W.J.M. v. J.B.

532 N.W.2d 372, 1995 N.D. LEXIS 93
CourtNorth Dakota Supreme Court
DecidedMay 31, 1995
DocketCiv. No. 940289
StatusPublished
Cited by33 cases

This text of 532 N.W.2d 372 (W.J.M. v. J.B.) is published on Counsel Stack Legal Research, covering North Dakota Supreme Court primary law. Counsel Stack provides free access to over 12 million legal documents including statutes, case law, regulations, and constitutions.

Bluebook
W.J.M. v. J.B., 532 N.W.2d 372, 1995 N.D. LEXIS 93 (N.D. 1995).

Opinions

NEUMANN, Justice.

J.B. (John)1 appeals from a judgment terminating his parental rights to J.W.M. (James) and granting a petition for adoption by James’s stepfather, W.J.M. (Walter). We hold John’s due process rights were not violated by the procedures employed in the adoption proceeding and, under our de novo review, the evidence presented at the adoption hearing clearly and convincingly establishes John abandoned James. We affirm.

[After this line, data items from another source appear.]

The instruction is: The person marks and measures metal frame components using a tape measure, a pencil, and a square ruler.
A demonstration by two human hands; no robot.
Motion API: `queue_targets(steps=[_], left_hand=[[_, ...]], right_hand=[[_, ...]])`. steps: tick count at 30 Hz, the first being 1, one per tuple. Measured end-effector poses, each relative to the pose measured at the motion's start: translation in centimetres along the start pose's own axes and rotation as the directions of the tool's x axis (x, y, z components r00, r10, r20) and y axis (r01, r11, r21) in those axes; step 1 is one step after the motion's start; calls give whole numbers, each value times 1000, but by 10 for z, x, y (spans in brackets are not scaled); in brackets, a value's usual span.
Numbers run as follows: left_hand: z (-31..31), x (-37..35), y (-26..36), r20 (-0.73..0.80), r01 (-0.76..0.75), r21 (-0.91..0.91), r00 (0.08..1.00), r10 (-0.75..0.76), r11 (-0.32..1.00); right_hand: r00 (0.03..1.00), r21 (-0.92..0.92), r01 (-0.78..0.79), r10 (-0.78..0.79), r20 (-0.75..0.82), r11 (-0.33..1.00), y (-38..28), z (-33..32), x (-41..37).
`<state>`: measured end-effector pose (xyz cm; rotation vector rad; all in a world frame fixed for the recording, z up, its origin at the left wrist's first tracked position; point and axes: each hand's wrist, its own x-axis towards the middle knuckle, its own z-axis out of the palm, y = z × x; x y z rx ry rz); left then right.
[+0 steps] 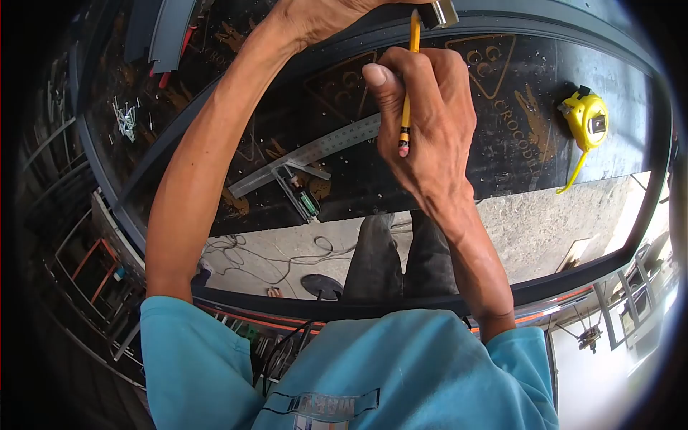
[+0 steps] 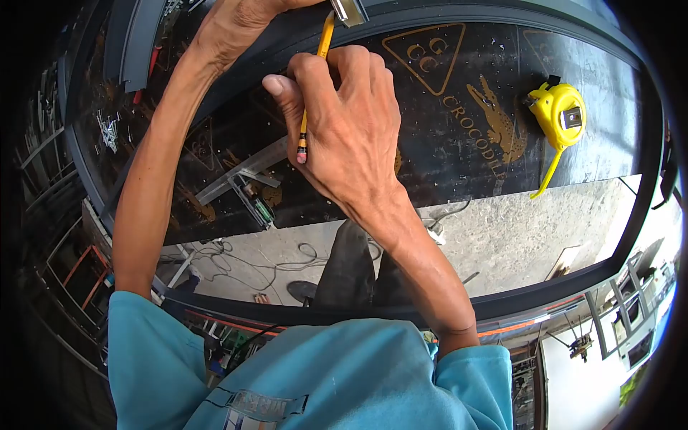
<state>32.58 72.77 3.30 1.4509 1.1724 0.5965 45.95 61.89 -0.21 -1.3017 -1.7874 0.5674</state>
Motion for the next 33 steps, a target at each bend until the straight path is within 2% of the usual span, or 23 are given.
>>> queue_targets(steps=[3, 7, 13, 14, 17, 18, 19, 21, 23, 24, 25, 26, 27, 29, 30, 31, 32, 33], left_hand=[[-1, -1, 3, -1, 35, 39, 999, -35, 999], [-2, 1, -1, 3, 5, 38, 1000, -6, 999], [-1, 0, -1, -7, 23, 21, 1000, -23, 1000], [-2, 2, -4, -2, -39, 46, 999, 40, 998], [0, 1, -3, 5, -63, -19, 998, 63, 998], [0, -2, 0, 22, 42, -65, 999, -41, 997], [-2, -2, -3, 14, 26, -61, 1000, -26, 998], [-5, 3, -30, 29, -130, 315, 991, 127, 940], [1, -1, -24, 32, -184, 206, 983, 182, 961], [5, -3, -22, -29, -206, 119, 977, 211, 971], [7, -5, -23, -90, -240, 38, 966, 243, 970], [6, -15, -15, -134, -186, 78, 972, 195, 979], [6, -25, -16, -213, -186, 38, 959, 190, 982], [-5, -64, -9, -350, -198, -337, 934, 74, 921], [-10, -95, -5, -414, -228, -540, 910, -20, 810], [-20, -128, -12, -499, -278, -597, 863, -76, 752], [-29, -168, -28, -597, -273, -572, 785, -165, 773], [-35, -212, -45, -716, -202, -500, 643, -271, 842]], right_hand=[[1000, -28, 8, -9, -11, 1000, -1, 3, 0], [1000, -45, 12, -13, -21, 999, -1, 14, 8], [999, 0, -25, 25, -38, 1000, -5, 6, -3], [999, -5, -16, 16, -51, 1000, -4, 10, 3], [997, -13, -6, 5, -77, 1000, -13, 4, 2], [995, -25, -104, 104, -6, 994, -22, -10, -8], [979, -45, -192, 194, 60, 980, -32, -26, -18], [962, 22, -252, 248, 111, 967, -43, -64, -54], [978, -146, -178, 191, 82, 973, -29, -105, -69], [990, -326, -127, 141, 17, 937, -10, -123, -64], [996, -493, -87, 72, -49, 865, 15, -140, -51], [997, -623, -76, 46, -63, 778, 43, -153, -38], [997, -737, -76, 28, -76, 672, 72, -165, -26], [988, -443, -136, 156, 9, 886, 128, -182, -7], [991, -442, -122, 136, 1, 888, 136, -181, -1], [988, -405, -143, 155, -2, 903, 139, -179, 5], [985, -366, -162, 175, 2, 916, 141, -179, 7], [987, -365, -146, 158, 3, 919, 140, -179, 6]])
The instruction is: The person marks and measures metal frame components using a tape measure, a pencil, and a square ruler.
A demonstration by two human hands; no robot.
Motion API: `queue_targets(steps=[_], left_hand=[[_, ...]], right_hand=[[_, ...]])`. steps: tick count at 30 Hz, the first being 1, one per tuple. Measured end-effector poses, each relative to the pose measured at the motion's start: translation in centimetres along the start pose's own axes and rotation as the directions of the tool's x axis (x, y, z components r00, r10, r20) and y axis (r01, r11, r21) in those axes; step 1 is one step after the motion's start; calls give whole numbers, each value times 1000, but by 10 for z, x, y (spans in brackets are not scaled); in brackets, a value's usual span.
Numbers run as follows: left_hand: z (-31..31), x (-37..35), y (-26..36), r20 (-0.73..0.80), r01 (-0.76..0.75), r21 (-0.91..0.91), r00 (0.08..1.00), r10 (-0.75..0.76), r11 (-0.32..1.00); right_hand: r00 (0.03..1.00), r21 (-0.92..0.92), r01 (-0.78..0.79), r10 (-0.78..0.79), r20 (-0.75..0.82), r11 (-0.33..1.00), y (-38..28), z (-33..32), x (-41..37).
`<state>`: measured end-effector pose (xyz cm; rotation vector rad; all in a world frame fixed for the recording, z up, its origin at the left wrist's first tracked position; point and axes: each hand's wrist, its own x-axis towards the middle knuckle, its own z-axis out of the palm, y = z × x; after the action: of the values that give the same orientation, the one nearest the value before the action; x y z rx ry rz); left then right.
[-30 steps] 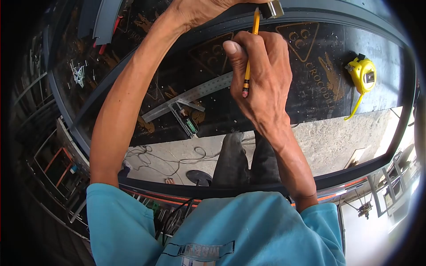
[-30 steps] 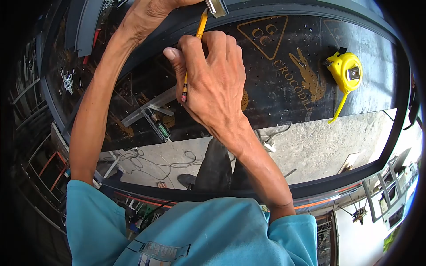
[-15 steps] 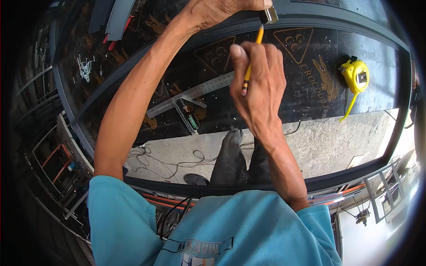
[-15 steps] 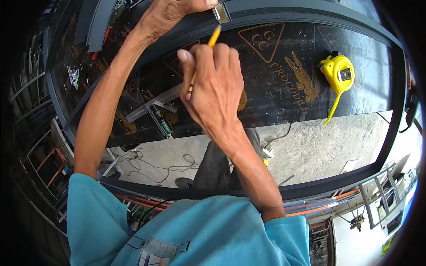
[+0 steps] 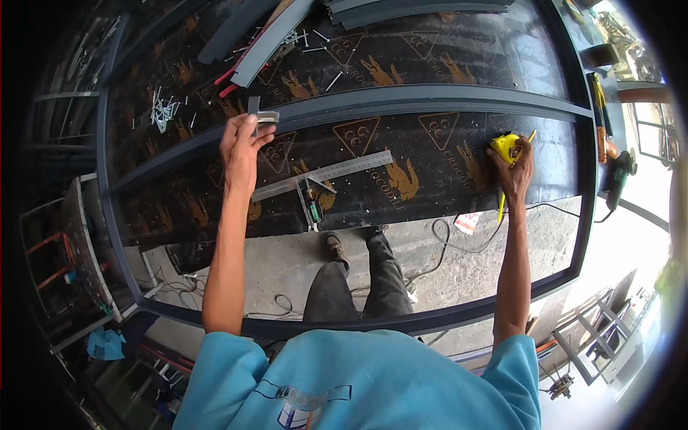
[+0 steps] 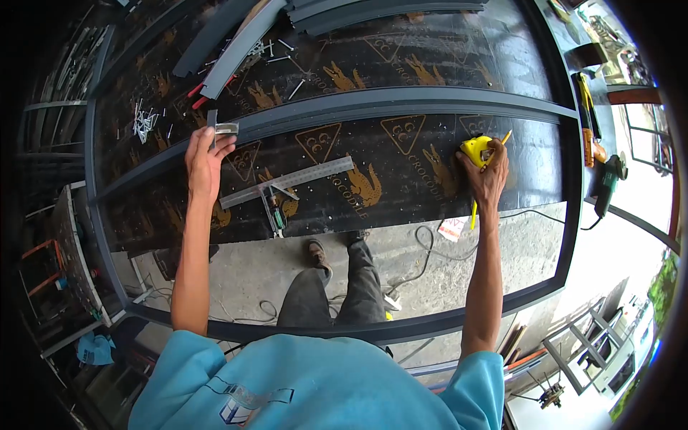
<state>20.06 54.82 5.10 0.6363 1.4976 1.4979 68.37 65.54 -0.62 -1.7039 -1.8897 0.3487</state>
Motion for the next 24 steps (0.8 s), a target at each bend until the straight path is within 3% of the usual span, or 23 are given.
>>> queue_targets(steps=[2, 3, 4, 5, 6, 8, 9, 12, 14, 16, 17, 18, 19, 20, 21, 22, 23, 24], left_hand=[[-85, -41, -7, -332, 51, 134, 943, -3, 990], [-127, -58, -14, -520, 153, 309, 853, 33, 939], [-152, -63, -25, -542, 134, 306, 839, 56, 942], [-184, -72, -34, -559, 138, 460, 812, 166, 877], [-223, -82, -37, -570, 156, 601, 771, 283, 784], [-266, -76, -44, -378, 138, 896, 735, 563, 421], [-276, -70, -42, -367, 95, 889, 731, 575, 447], [-295, -52, -32, -176, -53, 938, 779, 602, 343], [-294, -52, -22, -305, -44, 870, 735, 606, 491], [-291, -81, -10, -147, -276, 773, 798, 585, 571], [-284, -111, 6, -58, -89, 416, 991, 124, 905], [-284, -140, -1, 121, -9, 349, 992, -35, 937], [-285, -172, 8, 252, 348, 336, 863, -439, 875], [-291, -208, 10, 370, 382, 142, 835, -407, 913], [-302, -232, -1, 276, 326, 7, 908, -315, 945], [-317, -255, 12, 199, 468, -327, 883, -425, 821], [-337, -279, 22, 196, 425, -483, 905, -378, 765], [-356, -302, 27, 195, 367, -620, 928, -317, 693]], right_hand=[[993, -59, -116, 114, -39, 992, -9, 7, -1], [992, -85, -83, 75, -99, 993, -14, 13, -5], [995, -79, -73, 67, -80, 994, -25, 14, -10], [996, -84, -65, 60, -64, 994, -36, 19, -16], [994, -47, -108, 109, 26, 993, -54, 22, -23], [982, 9, -128, 126, 140, 992, -96, 36, -44], [977, 87, -157, 141, 162, 984, -129, 41, -62], [951, 213, -245, 192, 241, 946, -246, 48, -135], [903, 490, -407, 258, 344, 771, -312, 65, -195], [921, 541, -354, 185, 343, 763, -393, 82, -249], [905, 494, -353, 155, 397, 794, -418, 96, -274], [864, 443, -374, 133, 485, 814, -456, 104, -294], [894, 417, -215, 7, 447, 883, -480, 122, -319], [896, 398, -36, -146, 419, 917, -501, 138, -341], [845, 423, -17, -213, 490, 906, -526, 141, -356], [814, 528, 2, -308, 493, 849, -551, 136, -367], [786, 619, 4, -385, 484, 785, -569, 129, -380], [751, 724, -200, -371, 545, 660, -578, 125, -389]])
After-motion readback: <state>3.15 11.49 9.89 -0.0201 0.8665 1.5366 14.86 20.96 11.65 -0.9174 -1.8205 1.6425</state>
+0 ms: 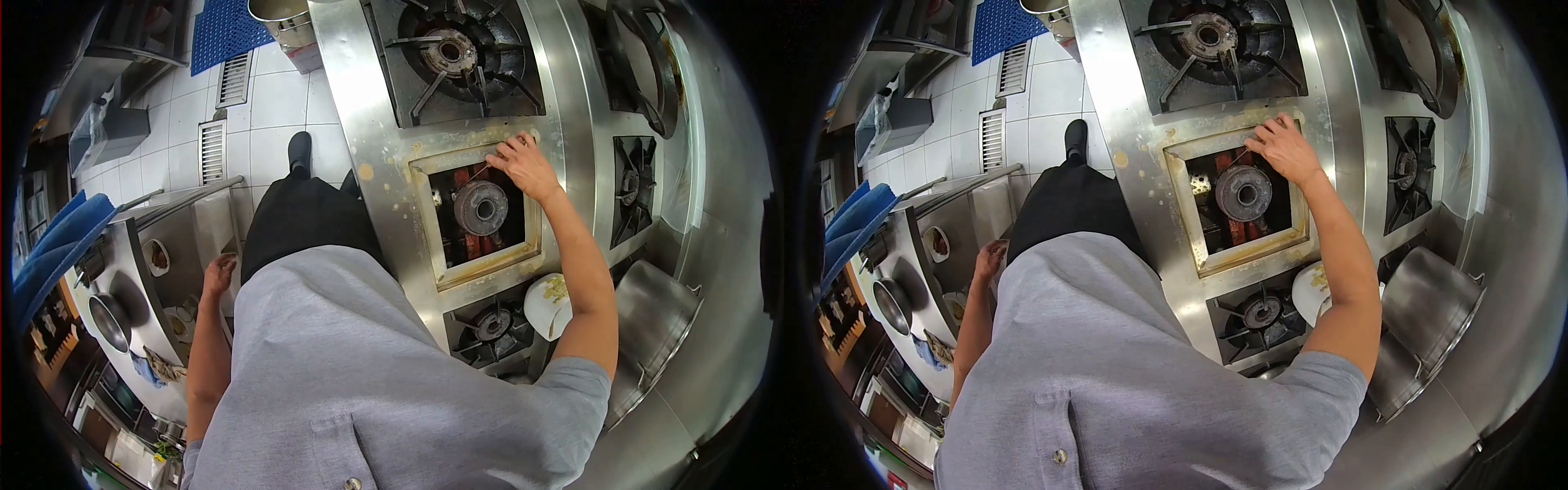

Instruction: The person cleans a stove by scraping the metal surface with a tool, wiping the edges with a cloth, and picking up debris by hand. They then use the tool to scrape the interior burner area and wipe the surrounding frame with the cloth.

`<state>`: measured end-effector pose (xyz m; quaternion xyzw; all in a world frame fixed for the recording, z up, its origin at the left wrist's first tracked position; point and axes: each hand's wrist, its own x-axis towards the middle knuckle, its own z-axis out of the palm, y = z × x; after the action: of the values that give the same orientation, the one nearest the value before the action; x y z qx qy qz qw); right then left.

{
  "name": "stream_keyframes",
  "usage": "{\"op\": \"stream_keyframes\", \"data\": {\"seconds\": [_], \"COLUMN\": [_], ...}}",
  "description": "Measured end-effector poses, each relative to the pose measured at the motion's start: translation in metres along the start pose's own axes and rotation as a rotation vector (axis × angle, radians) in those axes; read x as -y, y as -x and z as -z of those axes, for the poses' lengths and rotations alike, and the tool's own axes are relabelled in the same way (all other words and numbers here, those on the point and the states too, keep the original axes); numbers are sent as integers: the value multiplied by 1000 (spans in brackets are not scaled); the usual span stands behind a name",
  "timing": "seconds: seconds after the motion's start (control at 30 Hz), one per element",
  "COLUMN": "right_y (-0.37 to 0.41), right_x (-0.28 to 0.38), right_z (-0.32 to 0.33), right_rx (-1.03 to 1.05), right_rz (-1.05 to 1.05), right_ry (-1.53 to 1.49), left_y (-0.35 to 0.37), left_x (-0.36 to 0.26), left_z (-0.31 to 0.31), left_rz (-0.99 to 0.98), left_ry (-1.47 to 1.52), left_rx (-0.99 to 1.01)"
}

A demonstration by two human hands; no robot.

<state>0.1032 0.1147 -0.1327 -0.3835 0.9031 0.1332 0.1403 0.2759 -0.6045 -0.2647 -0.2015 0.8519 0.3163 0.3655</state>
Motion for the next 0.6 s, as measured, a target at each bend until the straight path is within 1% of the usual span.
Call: {"op": "stream_keyframes", "data": {"seconds": [0.13, 0.23, 0.3, 0.33, 0.43, 0.53, 0.6], "right_y": [-2, -3, -3, 0, 16, 27, 34], "right_x": [-7, -8, -9, -7, -6, 0, 6], "right_z": [-2, -4, -4, -6, -18, -34, -42], "right_rx": [-29, -22, -21, -27, -59, -92, -99], "right_rz": [10, 26, 37, 24, -34, -104, -145], "right_ry": [-16, -24, -1, 6, 31, 21, 8], "left_y": [1, -1, -3, -2, -5, -5, 0], "left_x": [-11, -27, -40, -42, -44, -38, -32], "left_z": [-2, 0, 2, 2, 0, -7, -9], "left_rz": [11, -70, -69, -67, -101, -83, -75], "left_ry": [-16, -45, -5, 14, -59, 1, -42], "left_rx": [14, 11, 8, 9, -59, -9, 6]}}
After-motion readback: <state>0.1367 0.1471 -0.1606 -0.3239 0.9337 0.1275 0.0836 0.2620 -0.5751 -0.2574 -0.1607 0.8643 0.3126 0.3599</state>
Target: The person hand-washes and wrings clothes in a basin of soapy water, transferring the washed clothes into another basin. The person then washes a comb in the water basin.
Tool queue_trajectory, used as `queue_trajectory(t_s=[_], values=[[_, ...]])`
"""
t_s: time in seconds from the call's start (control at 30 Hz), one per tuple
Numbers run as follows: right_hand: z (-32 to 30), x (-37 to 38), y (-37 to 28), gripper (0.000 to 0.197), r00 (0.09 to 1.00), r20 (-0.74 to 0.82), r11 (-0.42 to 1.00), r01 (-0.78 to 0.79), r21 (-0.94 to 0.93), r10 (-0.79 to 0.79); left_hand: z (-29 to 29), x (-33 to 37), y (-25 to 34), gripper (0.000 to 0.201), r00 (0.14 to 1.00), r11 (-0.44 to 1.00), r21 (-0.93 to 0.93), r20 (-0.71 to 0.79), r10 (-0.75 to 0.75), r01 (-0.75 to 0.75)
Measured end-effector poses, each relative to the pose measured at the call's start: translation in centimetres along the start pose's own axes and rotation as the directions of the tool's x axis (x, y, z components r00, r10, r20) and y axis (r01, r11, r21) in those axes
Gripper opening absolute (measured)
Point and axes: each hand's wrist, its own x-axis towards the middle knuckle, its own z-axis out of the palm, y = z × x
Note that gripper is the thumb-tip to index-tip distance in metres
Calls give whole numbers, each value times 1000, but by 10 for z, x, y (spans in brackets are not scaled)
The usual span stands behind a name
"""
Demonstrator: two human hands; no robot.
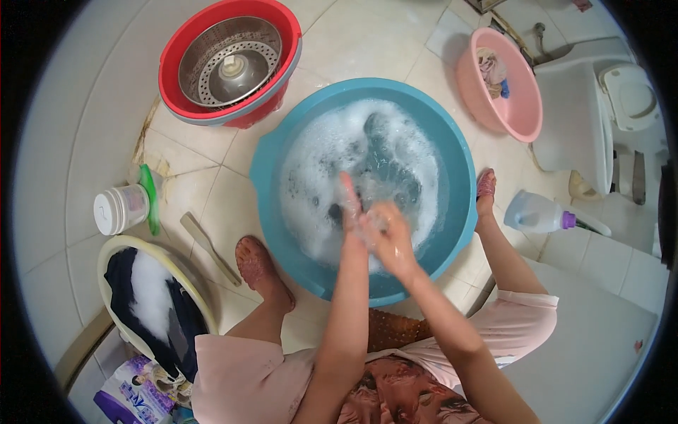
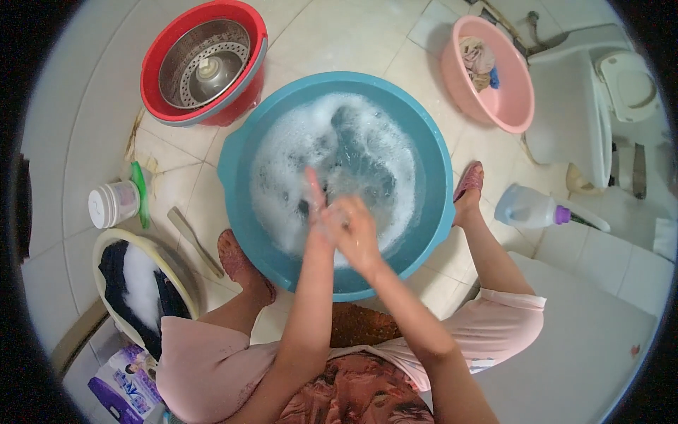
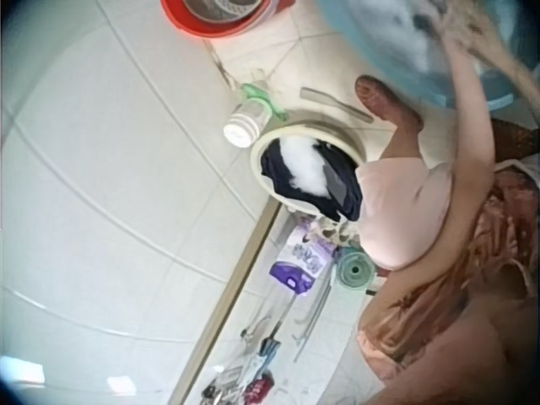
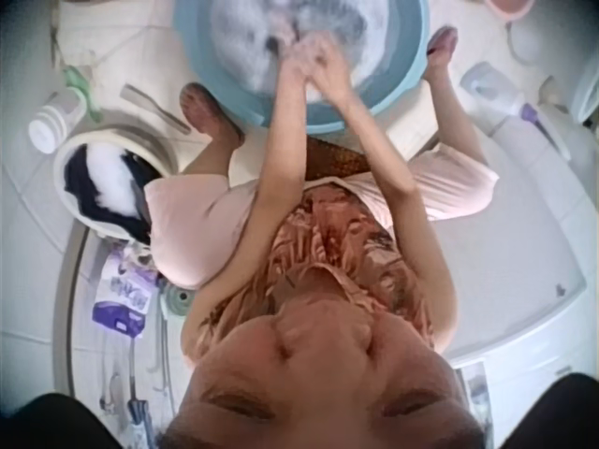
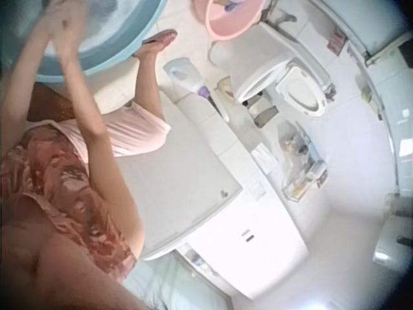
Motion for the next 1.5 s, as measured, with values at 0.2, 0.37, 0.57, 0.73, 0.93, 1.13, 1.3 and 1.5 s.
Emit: queue_trajectory(t_s=[0.2, 0.37, 0.57, 0.73, 0.93, 1.13, 1.3, 1.5], values=[[-12, -41, -66, 23, 982, 187, 999, 23, -37, -15, -3, -15, -1, 54, 940, 987, -149, 341, -3, 57], [8, 18, -35, 22, 957, 15, 902, 278, -331, -289, -13, 18, -11, 54, 833, 962, -238, 553, 21, 134], [-1, 75, -11, 25, 944, -325, 942, -163, -293, 62, 17, -6, -4, 54, 960, 877, 460, -155, 231, -137], [-34, 97, 85, 39, 852, -483, 913, -343, -222, 203, 13, -1, 25, 33, 976, 985, 128, -166, 138, -117], [-39, 60, 124, 32, 894, 381, 501, 224, -836, 236, -11, 9, 21, 57, 817, 879, 225, -327, 474, -420], [-12, 49, 63, 34, 994, -16, 953, -99, 288, 108, 20, 0, -8, 60, 932, 887, 457, -288, 219, -68], [0, -28, -41, 25, 987, 33, 983, 162, -88, -160, 0, 0, 17, 57, 904, 961, -152, 398, -156, 233], [16, -3, -23, 19, 951, -63, 907, 267, -325, -302, 7, -11, 3, 25, 993, 1000, 18, 115, -14, 12]])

James was born on July 29, 1988, to John and J.M. (Joan). John and Joan have never been married, but they lived together with James in the Minneapolis, Minnesota area until December 1989. During the first three months of 1990, Joan worked on the road as an “exotic dancer,” and James lived with John in the Minneapolis area. From March until December 1990, James lived with Joan in the Minneapolis area, and according to Joan, John saw James less than ten times. In December 1990, Joan and John reconciled, and they lived together with James until May 1991, when Joan and James moved to another residence in the Minneapolis area. According to Joan, John saw James four times between May and November 1991, when Joan and James moved to Minot to live with Walter. Joan and Walter were married on June 12, 1992. John has not seen James since Joan and James moved to Minot in November 1991. In September 1992 John began serving an 86-month prison sentence in Minnesota for attempting to purchase cocaine. According to Joan, between November 1991 and the filing of the adoption petition in September 1993, John called James three or four times and sent him a Christmas card and present in December 1992.

Walter’s amended petition to adopt James alleged John’s consent to the adoption was not required under N.D.C.C. § 14-15-06(l)(a), (b), and (j),2 because John had abandoned James. In the adoption proceeding, John was represented by court-appointed counsel, who submitted written interrogatories to Walter, asking him to specify John’s contacts with James since James’s birth. In answers dated February 14, 1994, Walter summarized John’s contacts with James:

“Between August 1988 and March 1990, [James] resided off and on with his mother and [John]. From March 1990 through December 1990, [John] saw [James] a few times, probably less than 10. From January 1991 through April 1991, [James] resided with his mother and [John]. Between May 1991 and September 1991, [John] saw [James] three times. In September 1991, [John] saw [James] one time. In November 1991, [John] called [James] one time. In July 1992, [John] called [James] one time. In December 1992, [John] sent a card and present to [James]. In January 1993, [John] called [James] one time. From September 1993, after receiving the adoption petition, and through the present, [John] has called [James] on three [375]*375occasions, and has sent him two letters and a Christmas gift.”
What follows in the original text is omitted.